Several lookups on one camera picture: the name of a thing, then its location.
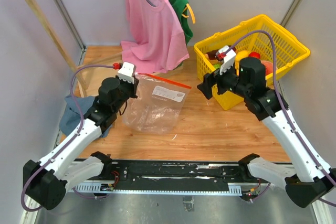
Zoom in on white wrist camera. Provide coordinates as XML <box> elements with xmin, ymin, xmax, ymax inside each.
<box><xmin>215</xmin><ymin>45</ymin><xmax>237</xmax><ymax>75</ymax></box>
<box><xmin>113</xmin><ymin>62</ymin><xmax>136</xmax><ymax>84</ymax></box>

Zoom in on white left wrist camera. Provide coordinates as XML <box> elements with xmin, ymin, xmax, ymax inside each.
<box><xmin>113</xmin><ymin>62</ymin><xmax>136</xmax><ymax>84</ymax></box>

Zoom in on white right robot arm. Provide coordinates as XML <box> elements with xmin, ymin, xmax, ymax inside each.
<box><xmin>197</xmin><ymin>58</ymin><xmax>335</xmax><ymax>208</ymax></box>

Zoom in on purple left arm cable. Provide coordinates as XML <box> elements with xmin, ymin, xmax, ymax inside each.
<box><xmin>20</xmin><ymin>62</ymin><xmax>116</xmax><ymax>211</ymax></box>

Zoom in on yellow plastic basket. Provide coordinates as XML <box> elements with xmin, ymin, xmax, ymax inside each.
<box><xmin>194</xmin><ymin>14</ymin><xmax>310</xmax><ymax>110</ymax></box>

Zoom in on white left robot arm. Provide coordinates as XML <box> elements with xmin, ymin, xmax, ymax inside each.
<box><xmin>20</xmin><ymin>73</ymin><xmax>139</xmax><ymax>211</ymax></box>

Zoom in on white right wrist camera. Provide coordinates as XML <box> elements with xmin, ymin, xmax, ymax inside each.
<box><xmin>215</xmin><ymin>45</ymin><xmax>237</xmax><ymax>75</ymax></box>

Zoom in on blue cloth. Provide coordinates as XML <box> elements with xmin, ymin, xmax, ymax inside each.
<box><xmin>58</xmin><ymin>94</ymin><xmax>115</xmax><ymax>140</ymax></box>

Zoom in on watermelon slice toy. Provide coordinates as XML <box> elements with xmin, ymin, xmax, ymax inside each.
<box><xmin>261</xmin><ymin>60</ymin><xmax>274</xmax><ymax>76</ymax></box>

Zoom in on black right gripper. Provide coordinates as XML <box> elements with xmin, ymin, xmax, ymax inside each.
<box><xmin>197</xmin><ymin>60</ymin><xmax>250</xmax><ymax>100</ymax></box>

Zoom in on pink t-shirt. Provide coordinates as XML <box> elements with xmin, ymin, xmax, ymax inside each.
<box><xmin>121</xmin><ymin>0</ymin><xmax>189</xmax><ymax>73</ymax></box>

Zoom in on green t-shirt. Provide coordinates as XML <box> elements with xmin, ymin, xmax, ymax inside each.
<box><xmin>168</xmin><ymin>0</ymin><xmax>193</xmax><ymax>44</ymax></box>

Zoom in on yellow lemon toy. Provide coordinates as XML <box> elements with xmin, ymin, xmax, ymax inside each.
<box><xmin>235</xmin><ymin>50</ymin><xmax>250</xmax><ymax>62</ymax></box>

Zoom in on clear zip top bag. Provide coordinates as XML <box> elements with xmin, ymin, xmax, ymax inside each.
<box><xmin>122</xmin><ymin>73</ymin><xmax>191</xmax><ymax>134</ymax></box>

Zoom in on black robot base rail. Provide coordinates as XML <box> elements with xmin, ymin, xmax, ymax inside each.
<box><xmin>73</xmin><ymin>158</ymin><xmax>271</xmax><ymax>193</ymax></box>

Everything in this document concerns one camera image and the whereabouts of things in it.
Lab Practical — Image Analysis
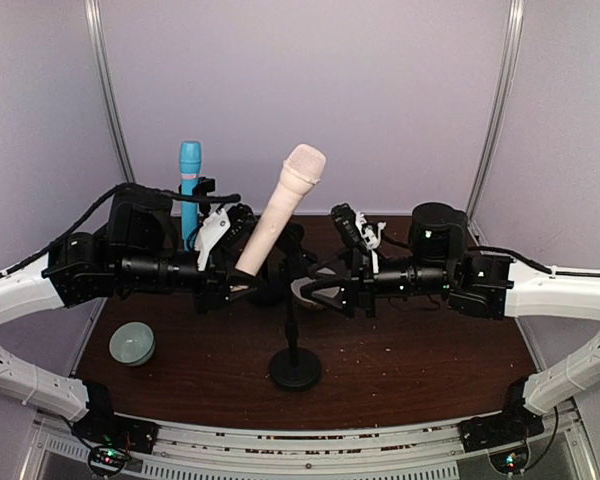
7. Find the black microphone stand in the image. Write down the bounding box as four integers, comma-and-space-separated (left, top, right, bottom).
178, 176, 216, 215
269, 226, 321, 392
247, 270, 287, 308

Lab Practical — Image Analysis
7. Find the black front microphone stand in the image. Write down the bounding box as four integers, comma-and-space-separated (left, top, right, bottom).
178, 176, 216, 215

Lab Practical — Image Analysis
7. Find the beige microphone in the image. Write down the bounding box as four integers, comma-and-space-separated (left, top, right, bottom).
236, 144, 326, 276

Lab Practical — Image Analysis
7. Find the blue microphone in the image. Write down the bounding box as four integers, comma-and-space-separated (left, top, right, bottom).
179, 141, 202, 250

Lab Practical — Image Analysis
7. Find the black microphone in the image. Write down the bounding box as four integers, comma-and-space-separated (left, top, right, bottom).
285, 222, 305, 245

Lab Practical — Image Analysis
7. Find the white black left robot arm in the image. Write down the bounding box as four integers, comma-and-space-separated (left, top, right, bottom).
0, 181, 256, 421

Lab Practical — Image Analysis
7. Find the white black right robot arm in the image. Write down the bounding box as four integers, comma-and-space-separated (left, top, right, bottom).
300, 202, 600, 417

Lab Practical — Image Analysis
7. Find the white ceramic bowl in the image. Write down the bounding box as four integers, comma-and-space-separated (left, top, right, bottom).
291, 277, 326, 311

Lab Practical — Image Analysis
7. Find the pale green ceramic bowl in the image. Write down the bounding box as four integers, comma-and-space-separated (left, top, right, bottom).
108, 322, 156, 367

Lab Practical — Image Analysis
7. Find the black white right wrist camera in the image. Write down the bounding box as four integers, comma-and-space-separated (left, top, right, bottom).
330, 203, 386, 274

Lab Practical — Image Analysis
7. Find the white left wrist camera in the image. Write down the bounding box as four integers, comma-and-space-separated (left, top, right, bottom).
194, 208, 230, 271

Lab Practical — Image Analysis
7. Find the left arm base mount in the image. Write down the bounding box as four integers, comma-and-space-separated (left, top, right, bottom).
65, 381, 159, 479

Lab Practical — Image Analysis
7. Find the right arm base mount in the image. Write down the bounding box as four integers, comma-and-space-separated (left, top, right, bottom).
458, 402, 544, 477

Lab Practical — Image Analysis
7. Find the metal front rail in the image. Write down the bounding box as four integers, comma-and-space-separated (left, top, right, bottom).
19, 418, 596, 480

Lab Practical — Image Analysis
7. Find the right aluminium frame post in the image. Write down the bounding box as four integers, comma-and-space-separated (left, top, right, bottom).
466, 0, 525, 222

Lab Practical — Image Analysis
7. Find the aluminium frame post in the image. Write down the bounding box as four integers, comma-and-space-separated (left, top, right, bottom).
466, 0, 525, 222
84, 0, 137, 183

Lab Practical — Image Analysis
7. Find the left aluminium frame post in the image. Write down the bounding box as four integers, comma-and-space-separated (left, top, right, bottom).
84, 0, 137, 183

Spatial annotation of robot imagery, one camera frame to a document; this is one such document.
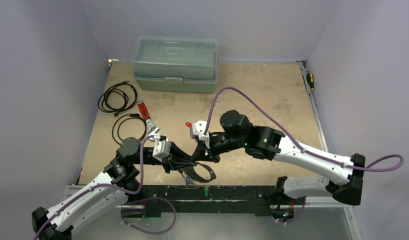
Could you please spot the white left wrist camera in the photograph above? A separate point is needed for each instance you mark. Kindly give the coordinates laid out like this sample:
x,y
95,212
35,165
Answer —
x,y
161,148

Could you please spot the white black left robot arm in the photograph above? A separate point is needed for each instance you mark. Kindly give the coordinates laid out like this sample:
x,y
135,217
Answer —
x,y
121,178

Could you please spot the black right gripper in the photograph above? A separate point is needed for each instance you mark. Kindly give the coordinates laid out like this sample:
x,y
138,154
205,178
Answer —
x,y
202,149

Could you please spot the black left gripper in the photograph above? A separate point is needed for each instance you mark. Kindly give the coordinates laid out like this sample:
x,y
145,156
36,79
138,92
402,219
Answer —
x,y
178,159

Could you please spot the yellow black screwdriver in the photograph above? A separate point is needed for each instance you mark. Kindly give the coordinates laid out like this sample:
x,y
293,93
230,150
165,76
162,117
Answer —
x,y
310,81

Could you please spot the red handled adjustable wrench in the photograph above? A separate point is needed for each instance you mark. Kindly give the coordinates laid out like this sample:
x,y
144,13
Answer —
x,y
151,128

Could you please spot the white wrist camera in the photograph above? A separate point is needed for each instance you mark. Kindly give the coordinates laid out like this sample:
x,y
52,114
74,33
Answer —
x,y
161,148
197,131

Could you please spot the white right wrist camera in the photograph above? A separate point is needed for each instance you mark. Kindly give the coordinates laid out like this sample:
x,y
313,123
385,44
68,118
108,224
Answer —
x,y
197,131

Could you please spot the green plastic toolbox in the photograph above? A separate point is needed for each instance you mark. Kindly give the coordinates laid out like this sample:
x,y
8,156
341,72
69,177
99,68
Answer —
x,y
176,64

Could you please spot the key with green tag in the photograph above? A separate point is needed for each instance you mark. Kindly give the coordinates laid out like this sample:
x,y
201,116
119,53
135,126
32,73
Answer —
x,y
206,191

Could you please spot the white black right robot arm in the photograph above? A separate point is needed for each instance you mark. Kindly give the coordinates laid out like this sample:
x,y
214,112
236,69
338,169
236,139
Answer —
x,y
335,174

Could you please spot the aluminium frame rail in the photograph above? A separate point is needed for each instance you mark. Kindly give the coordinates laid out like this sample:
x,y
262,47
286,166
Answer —
x,y
350,218

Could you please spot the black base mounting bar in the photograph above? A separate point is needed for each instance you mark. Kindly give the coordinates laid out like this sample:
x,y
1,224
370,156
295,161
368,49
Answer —
x,y
259,200

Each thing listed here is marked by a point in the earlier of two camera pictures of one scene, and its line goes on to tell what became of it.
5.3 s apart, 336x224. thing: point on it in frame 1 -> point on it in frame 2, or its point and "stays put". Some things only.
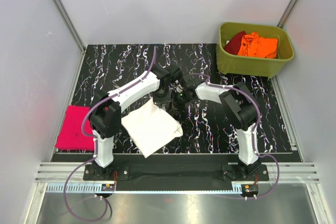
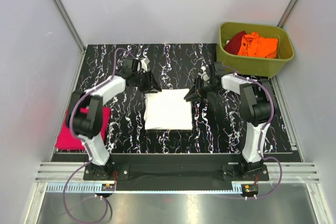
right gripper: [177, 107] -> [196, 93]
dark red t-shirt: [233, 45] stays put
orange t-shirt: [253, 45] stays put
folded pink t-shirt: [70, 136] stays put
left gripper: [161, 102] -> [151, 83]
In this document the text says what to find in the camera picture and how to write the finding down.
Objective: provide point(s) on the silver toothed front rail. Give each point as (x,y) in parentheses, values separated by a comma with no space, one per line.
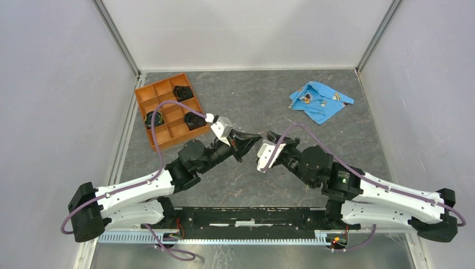
(145,237)

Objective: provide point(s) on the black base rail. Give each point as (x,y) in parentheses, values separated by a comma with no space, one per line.
(250,222)

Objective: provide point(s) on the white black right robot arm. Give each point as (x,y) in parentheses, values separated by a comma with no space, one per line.
(356,197)

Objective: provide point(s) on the black green coiled item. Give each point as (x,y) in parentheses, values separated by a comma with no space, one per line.
(157,120)

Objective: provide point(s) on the orange compartment tray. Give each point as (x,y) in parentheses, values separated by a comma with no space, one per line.
(159,96)

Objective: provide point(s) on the blue patterned cloth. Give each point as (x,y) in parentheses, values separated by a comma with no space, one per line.
(319,101)

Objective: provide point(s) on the black coiled item top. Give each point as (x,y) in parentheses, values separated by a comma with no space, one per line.
(183,93)

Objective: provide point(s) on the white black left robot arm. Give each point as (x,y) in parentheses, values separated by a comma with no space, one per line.
(93,210)

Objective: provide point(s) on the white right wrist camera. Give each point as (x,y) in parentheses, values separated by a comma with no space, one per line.
(267,155)

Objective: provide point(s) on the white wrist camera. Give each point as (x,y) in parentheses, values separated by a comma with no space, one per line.
(221,126)
(267,155)

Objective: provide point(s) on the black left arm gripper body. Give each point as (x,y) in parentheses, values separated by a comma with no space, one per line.
(231,142)

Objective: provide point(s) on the black coiled item right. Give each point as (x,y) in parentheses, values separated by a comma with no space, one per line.
(194,121)

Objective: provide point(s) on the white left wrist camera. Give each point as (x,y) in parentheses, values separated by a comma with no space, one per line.
(221,126)

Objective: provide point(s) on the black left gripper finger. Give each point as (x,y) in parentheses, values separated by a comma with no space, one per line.
(243,137)
(242,147)

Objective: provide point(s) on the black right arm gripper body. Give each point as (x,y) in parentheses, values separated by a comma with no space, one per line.
(291,149)

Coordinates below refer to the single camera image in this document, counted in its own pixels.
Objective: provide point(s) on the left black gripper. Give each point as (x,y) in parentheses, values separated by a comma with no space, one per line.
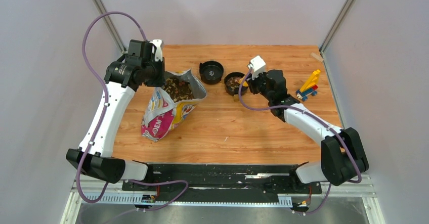
(160,81)

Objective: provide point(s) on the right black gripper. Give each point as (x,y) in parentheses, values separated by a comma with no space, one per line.
(251,82)

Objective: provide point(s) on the pet food bag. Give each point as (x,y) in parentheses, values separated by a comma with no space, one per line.
(163,114)

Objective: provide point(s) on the yellow plastic scoop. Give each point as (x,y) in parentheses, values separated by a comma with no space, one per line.
(243,82)

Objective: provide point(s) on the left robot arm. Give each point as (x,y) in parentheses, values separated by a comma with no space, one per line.
(142,65)

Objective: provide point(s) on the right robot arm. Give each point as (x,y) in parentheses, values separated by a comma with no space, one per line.
(343,157)

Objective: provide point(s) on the pet food kibble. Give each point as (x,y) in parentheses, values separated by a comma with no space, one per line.
(177,89)

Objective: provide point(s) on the black bowl right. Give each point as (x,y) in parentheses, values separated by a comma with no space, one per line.
(232,83)

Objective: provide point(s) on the black bowl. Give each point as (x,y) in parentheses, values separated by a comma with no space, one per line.
(232,83)
(211,72)

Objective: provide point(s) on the colourful toy block figure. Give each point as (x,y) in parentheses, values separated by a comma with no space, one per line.
(310,87)

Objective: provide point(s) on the black bowl left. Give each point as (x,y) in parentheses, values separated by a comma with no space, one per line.
(211,72)

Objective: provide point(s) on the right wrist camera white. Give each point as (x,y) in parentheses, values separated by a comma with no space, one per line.
(256,66)

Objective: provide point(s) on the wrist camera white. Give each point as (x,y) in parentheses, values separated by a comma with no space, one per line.
(256,66)
(157,53)

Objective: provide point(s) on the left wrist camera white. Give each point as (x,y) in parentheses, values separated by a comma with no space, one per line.
(157,53)

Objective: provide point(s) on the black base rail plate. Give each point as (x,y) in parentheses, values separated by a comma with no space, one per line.
(224,183)

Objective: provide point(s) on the right aluminium frame post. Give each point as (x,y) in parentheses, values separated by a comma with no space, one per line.
(336,25)

——————————

**To do**: Repeat each line of the listing word for word, from the first through the line that contains "Zoom in on white right robot". Any picture stays out.

**Worked solution**:
Several lookups on one camera picture: the name of a thing, then its location.
Zoom in on white wrist camera. Provide coordinates as XML <box> elements with xmin, ymin, xmax, ymax inside each.
<box><xmin>215</xmin><ymin>45</ymin><xmax>237</xmax><ymax>75</ymax></box>
<box><xmin>113</xmin><ymin>62</ymin><xmax>136</xmax><ymax>84</ymax></box>

Zoom in on white left wrist camera. Provide coordinates as XML <box> elements with xmin, ymin, xmax, ymax inside each.
<box><xmin>113</xmin><ymin>62</ymin><xmax>136</xmax><ymax>84</ymax></box>

Zoom in on white right robot arm. Provide coordinates as XML <box> elements with xmin, ymin, xmax, ymax inside each.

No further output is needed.